#### Goal of the exercise
Filter the material below down to the lines with the word "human" and give those lines.

#### Supplied material
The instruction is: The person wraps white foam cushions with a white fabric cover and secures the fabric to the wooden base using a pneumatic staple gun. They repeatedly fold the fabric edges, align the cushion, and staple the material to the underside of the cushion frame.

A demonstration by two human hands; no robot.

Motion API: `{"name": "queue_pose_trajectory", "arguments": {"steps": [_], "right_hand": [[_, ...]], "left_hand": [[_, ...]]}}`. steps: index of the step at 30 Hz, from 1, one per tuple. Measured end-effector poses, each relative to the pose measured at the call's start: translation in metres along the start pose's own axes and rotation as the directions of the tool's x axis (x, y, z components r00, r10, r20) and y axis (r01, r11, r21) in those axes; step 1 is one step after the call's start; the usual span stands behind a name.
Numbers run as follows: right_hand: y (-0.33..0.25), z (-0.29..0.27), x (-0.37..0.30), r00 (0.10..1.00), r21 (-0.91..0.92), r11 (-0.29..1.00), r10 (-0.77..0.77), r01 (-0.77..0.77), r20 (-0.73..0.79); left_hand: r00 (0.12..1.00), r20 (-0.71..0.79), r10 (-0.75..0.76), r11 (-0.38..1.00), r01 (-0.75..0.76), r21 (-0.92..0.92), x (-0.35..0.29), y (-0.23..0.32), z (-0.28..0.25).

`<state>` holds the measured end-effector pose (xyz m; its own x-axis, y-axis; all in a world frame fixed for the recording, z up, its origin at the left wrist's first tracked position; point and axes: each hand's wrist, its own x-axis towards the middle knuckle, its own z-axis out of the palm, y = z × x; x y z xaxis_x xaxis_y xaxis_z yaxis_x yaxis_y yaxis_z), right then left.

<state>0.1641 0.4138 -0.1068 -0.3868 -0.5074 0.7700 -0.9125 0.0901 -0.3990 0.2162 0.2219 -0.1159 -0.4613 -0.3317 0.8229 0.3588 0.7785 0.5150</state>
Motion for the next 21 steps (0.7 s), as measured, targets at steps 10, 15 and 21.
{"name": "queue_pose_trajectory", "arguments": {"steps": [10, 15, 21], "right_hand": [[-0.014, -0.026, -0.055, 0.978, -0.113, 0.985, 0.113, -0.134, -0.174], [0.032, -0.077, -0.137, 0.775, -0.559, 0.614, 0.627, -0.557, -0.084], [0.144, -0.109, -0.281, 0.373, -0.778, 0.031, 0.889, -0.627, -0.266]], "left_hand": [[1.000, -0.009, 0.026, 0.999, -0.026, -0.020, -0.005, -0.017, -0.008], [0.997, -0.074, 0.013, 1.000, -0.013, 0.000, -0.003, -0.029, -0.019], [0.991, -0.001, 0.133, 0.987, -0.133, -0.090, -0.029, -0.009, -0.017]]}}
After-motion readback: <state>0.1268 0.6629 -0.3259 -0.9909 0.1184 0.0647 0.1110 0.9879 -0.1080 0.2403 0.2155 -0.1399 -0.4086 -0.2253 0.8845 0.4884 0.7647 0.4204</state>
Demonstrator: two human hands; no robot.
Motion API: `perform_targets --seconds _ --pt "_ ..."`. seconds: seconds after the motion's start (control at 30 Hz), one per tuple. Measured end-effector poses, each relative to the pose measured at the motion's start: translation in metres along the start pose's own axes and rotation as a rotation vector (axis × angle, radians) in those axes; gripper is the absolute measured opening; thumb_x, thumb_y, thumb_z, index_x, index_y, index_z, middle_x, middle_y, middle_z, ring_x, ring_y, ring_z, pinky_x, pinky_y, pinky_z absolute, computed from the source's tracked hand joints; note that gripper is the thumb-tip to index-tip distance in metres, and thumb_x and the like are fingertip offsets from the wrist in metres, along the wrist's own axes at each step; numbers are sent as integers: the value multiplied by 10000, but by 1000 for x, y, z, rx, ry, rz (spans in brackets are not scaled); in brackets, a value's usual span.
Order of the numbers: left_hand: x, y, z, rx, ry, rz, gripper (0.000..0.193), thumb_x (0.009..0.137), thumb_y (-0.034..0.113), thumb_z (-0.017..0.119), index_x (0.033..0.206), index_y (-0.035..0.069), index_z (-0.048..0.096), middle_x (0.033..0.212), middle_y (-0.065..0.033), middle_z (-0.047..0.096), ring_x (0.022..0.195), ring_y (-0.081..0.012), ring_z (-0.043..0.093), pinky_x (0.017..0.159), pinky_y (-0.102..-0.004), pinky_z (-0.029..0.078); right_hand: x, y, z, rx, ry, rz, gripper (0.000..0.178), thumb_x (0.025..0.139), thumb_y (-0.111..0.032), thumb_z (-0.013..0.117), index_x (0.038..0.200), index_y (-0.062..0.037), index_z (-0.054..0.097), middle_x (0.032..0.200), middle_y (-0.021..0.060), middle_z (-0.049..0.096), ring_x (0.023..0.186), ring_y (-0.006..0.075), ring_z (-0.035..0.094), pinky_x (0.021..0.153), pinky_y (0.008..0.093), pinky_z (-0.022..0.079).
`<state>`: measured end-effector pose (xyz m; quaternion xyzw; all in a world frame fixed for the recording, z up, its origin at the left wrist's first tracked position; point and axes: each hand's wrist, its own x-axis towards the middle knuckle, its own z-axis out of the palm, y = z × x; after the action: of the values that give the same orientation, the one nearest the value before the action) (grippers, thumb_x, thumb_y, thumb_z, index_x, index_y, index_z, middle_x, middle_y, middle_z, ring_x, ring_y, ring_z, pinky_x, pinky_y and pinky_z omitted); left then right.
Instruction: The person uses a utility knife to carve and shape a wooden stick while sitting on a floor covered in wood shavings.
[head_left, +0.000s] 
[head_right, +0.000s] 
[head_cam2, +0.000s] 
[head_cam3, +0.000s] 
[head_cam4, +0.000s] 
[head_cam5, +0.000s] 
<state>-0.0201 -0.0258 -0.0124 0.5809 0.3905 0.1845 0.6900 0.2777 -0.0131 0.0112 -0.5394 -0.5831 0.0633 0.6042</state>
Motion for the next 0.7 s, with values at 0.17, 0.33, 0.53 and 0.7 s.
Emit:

#### Task output
A demonstration by two human hands; no robot.
Demonstrator: two human hands; no robot.

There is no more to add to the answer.